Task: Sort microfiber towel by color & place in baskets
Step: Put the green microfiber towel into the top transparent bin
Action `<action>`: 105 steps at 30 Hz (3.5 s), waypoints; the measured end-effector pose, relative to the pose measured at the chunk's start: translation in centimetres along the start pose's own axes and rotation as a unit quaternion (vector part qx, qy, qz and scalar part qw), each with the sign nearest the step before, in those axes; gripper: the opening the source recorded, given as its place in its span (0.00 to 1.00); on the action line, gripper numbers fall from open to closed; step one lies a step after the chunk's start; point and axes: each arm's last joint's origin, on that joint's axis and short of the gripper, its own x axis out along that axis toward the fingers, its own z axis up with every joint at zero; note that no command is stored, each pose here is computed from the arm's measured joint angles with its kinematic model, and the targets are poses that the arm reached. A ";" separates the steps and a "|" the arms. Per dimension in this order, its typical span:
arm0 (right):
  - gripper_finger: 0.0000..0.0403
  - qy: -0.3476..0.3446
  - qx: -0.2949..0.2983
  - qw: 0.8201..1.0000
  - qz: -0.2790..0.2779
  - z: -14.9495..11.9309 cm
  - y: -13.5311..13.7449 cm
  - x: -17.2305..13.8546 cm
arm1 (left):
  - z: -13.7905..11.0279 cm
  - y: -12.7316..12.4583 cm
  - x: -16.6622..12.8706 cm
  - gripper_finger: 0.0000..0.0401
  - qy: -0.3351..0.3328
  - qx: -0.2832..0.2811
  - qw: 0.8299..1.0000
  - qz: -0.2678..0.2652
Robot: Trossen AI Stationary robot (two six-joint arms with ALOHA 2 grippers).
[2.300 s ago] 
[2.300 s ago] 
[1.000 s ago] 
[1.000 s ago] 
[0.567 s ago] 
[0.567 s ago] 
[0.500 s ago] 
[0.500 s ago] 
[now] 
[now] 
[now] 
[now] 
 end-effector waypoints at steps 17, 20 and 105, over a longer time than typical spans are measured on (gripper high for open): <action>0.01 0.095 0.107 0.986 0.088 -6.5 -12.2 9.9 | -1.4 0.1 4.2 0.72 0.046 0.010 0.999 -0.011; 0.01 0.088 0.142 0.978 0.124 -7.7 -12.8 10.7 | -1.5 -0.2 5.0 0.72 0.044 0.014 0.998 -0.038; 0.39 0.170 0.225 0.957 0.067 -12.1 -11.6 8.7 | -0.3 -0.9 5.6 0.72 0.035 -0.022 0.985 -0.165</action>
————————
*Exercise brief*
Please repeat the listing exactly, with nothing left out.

*Your solution*
Task: Sort microfiber towel by color & place in baskets
Step: Put the green microfiber towel into the top transparent bin
Action `<action>`: 105 steps at 30 Hz (3.5 s), waypoints; the measured end-effector pose, relative to the pose measured at the chunk's start: translation in centimetres along the start pose's own axes and rotation as a unit quaternion (vector part qx, qy, qz and scalar part qw), each with the sign nearest the step before, in those axes; gripper: the opening the source recorded, given as its place in its span (0.00 to 1.00); on the action line, gripper numbers fall from open to closed; step one lies a step after the chunk's start; point and axes: each arm's last joint's origin, on that joint's axis and short of the gripper, its own x axis out along that axis toward the fingers, its own z axis up with every joint at zero; note that no command is stored, each pose here is computed from the arm's measured joint angles with its kinematic model, and the targets are poses that the arm reached. A ";" separates the steps and a "|" the arms. Per dimension in this order, its typical span:
arm0 (right):
  - gripper_finger: 0.0000..0.0403
  - qy: -0.3476..0.3446
  - qx: -0.2949..0.2983
  - qw: 0.8201..1.0000
  - qz: -0.2790..0.2779
  - z: -14.9495..11.9309 cm
  - y: -13.5311..13.7449 cm
  - x: -17.2305..13.8546 cm
arm1 (left):
  - z: -13.7905..11.0279 cm
  - y: -12.7316..12.4583 cm
  - x: -16.6622..12.8706 cm
  - gripper_finger: 0.0000..0.0401
  - qy: -0.3351..0.3328
  - qx: -0.2832..0.2811
  - qw: 0.8299..1.0000
  - qz: -0.2678..0.2652
Robot: Trossen AI Stationary robot (two six-joint arms with ALOHA 2 grippers).
[2.300 s ago] 
[2.300 s ago] 
[1.000 s ago] 
[1.000 s ago] 
[0.567 s ago] 
[0.567 s ago] 
[0.500 s ago] 
[0.500 s ago] 
[now] 
[now] 
[now] 
[now] 
 end-effector waypoints at steps 17, 20 and 105, over a longer time than typical spans are measured on (gripper high for open): <action>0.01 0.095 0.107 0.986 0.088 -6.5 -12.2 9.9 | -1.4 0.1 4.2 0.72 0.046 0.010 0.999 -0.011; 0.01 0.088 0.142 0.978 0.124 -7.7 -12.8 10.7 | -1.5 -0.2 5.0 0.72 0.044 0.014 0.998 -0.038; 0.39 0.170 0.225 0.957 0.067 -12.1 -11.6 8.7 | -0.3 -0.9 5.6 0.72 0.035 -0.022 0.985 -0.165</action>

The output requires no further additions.